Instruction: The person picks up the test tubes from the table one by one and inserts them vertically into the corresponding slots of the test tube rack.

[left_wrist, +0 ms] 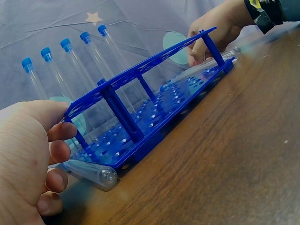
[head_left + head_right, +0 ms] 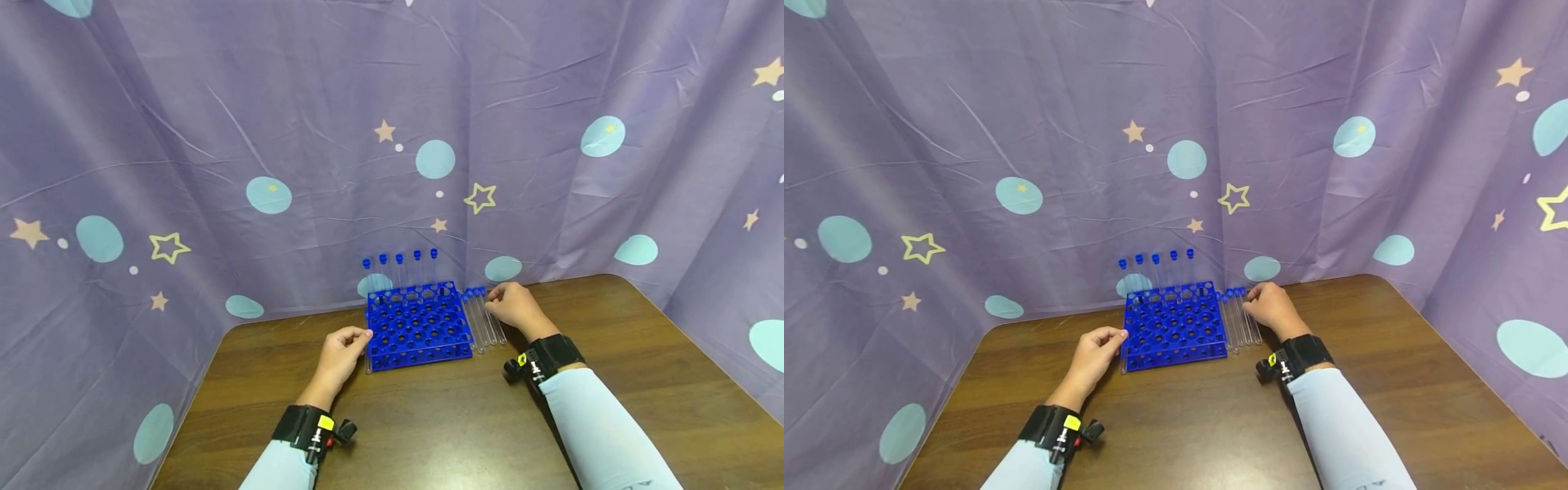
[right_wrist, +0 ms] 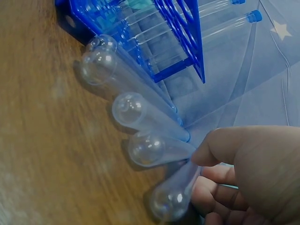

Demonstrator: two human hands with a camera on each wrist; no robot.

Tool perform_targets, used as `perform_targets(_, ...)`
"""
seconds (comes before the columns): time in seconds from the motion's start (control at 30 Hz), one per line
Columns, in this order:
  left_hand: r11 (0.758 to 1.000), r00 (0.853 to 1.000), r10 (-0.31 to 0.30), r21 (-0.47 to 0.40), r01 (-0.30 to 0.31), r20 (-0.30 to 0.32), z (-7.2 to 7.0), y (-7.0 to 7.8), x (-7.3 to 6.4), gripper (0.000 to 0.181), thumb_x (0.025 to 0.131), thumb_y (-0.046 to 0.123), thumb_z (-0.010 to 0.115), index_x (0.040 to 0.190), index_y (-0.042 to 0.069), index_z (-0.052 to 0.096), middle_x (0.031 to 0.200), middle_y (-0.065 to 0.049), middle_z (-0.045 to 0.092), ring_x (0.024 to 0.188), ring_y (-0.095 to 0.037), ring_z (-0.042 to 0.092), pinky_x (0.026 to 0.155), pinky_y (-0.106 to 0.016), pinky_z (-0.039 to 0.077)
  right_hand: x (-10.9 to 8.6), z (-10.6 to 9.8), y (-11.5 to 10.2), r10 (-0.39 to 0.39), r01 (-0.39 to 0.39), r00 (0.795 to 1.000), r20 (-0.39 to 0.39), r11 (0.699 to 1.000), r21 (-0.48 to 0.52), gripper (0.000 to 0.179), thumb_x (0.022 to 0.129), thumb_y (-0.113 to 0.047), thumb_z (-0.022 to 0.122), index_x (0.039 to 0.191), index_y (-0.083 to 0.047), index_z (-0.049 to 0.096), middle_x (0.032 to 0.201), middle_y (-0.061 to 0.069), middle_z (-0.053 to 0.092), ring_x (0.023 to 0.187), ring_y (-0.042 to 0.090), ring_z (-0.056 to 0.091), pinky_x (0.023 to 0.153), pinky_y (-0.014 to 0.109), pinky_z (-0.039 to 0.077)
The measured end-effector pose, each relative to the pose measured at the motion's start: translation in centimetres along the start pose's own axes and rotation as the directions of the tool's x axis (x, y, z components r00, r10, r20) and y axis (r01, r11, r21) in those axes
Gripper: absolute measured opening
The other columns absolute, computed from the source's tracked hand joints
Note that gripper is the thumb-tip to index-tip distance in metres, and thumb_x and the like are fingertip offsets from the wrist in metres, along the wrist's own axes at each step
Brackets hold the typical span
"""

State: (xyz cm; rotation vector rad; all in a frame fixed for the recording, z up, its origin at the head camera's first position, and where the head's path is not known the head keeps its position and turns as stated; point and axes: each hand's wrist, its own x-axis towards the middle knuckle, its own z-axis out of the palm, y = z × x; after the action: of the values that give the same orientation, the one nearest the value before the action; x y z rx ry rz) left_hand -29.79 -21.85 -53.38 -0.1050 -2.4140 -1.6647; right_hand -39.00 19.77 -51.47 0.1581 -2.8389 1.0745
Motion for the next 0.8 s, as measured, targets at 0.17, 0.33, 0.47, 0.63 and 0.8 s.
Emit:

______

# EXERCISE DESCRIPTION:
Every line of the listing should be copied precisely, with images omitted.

# ANSWER FOR THE TASK:
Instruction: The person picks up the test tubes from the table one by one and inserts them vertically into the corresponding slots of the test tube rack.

[left_wrist, +0 ms] 
[head_left + head_right, +0 ms] 
[right_wrist, +0 ms] 

Demonstrator: two human hands with a camera on each wrist; no robot.

Tool perform_targets, used as `perform_targets(_, ...)`
"""
seconds (comes before the columns): time in seconds from the motion's start (control at 30 Hz), one per line
Columns, in this order:
  left_hand: r11 (0.758 to 1.000), r00 (0.853 to 1.000), r10 (-0.31 to 0.30), r21 (-0.47 to 0.40), r01 (-0.30 to 0.31), r20 (-0.30 to 0.32), z (-7.2 to 7.0), y (-7.0 to 7.8), x (-7.3 to 6.4), gripper (0.000 to 0.181), thumb_x (0.025 to 0.131), thumb_y (-0.046 to 0.123), thumb_z (-0.010 to 0.115), index_x (0.040 to 0.190), index_y (-0.042 to 0.069), index_z (-0.052 to 0.096), middle_x (0.031 to 0.200), middle_y (-0.065 to 0.049), middle_z (-0.045 to 0.092), ring_x (0.024 to 0.188), ring_y (-0.095 to 0.037), ring_z (-0.042 to 0.092), pinky_x (0.026 to 0.155), pinky_y (-0.106 to 0.016), pinky_z (-0.039 to 0.077)
  right_hand: x (-10.9 to 8.6), z (-10.6 to 9.8), y (-11.5 to 10.2), r10 (-0.39 to 0.39), r01 (-0.39 to 0.39), r00 (0.795 to 1.000), r20 (-0.39 to 0.39), r11 (0.699 to 1.000), r21 (-0.48 to 0.52), gripper (0.000 to 0.179), thumb_x (0.022 to 0.129), thumb_y (-0.113 to 0.047), thumb_z (-0.022 to 0.122), index_x (0.039 to 0.191), index_y (-0.083 to 0.047), index_z (-0.049 to 0.096), middle_x (0.032 to 0.201), middle_y (-0.061 to 0.069), middle_z (-0.053 to 0.092), ring_x (0.023 to 0.187), ring_y (-0.042 to 0.090), ring_z (-0.056 to 0.091), pinky_x (0.023 to 0.153), pinky_y (-0.014 to 0.109), pinky_z (-0.039 to 0.077)
The measured end-effector pose, each relative to the pose measured at the motion's start: translation in centimetres along the start pose's own axes and rotation as the directions of the tool's x axis (x, y, z components r00, r10, r20) and y axis (r01, r11, r21) in those axes
Gripper: absolute measured opening
The other columns absolute, computed from the source's tracked hand joints
Note that gripper is the thumb-tip to index-tip distance in metres, and thumb_x and the like are fingertip offsets from the wrist in metres, along the wrist's own axes at each step
Brackets hold the typical span
"""

State: (xyz cm; rotation vector rad; all in a frame fixed for the recording, z up, its origin at the head camera's first position, and where the head's path is not known the head keeps its position and turns as stated; point and axes: each hand's wrist, its own x-axis towards the middle knuckle, its own z-axis out of the palm, y = z × x; after the action: of the values that give the same orientation, the one nearest the value before the action; x y z rx ry rz) left_hand -29.79 -21.85 -53.38 -0.1050 -2.4140 -1.6647; right_hand -39.00 19.77 -51.47 0.1581 -2.8389 1.0745
Motion for the next 0.8 s, as measured, targets at 0.17, 0.33, 0.47, 0.63 and 0.8 s.
Emit:

No further answer is required.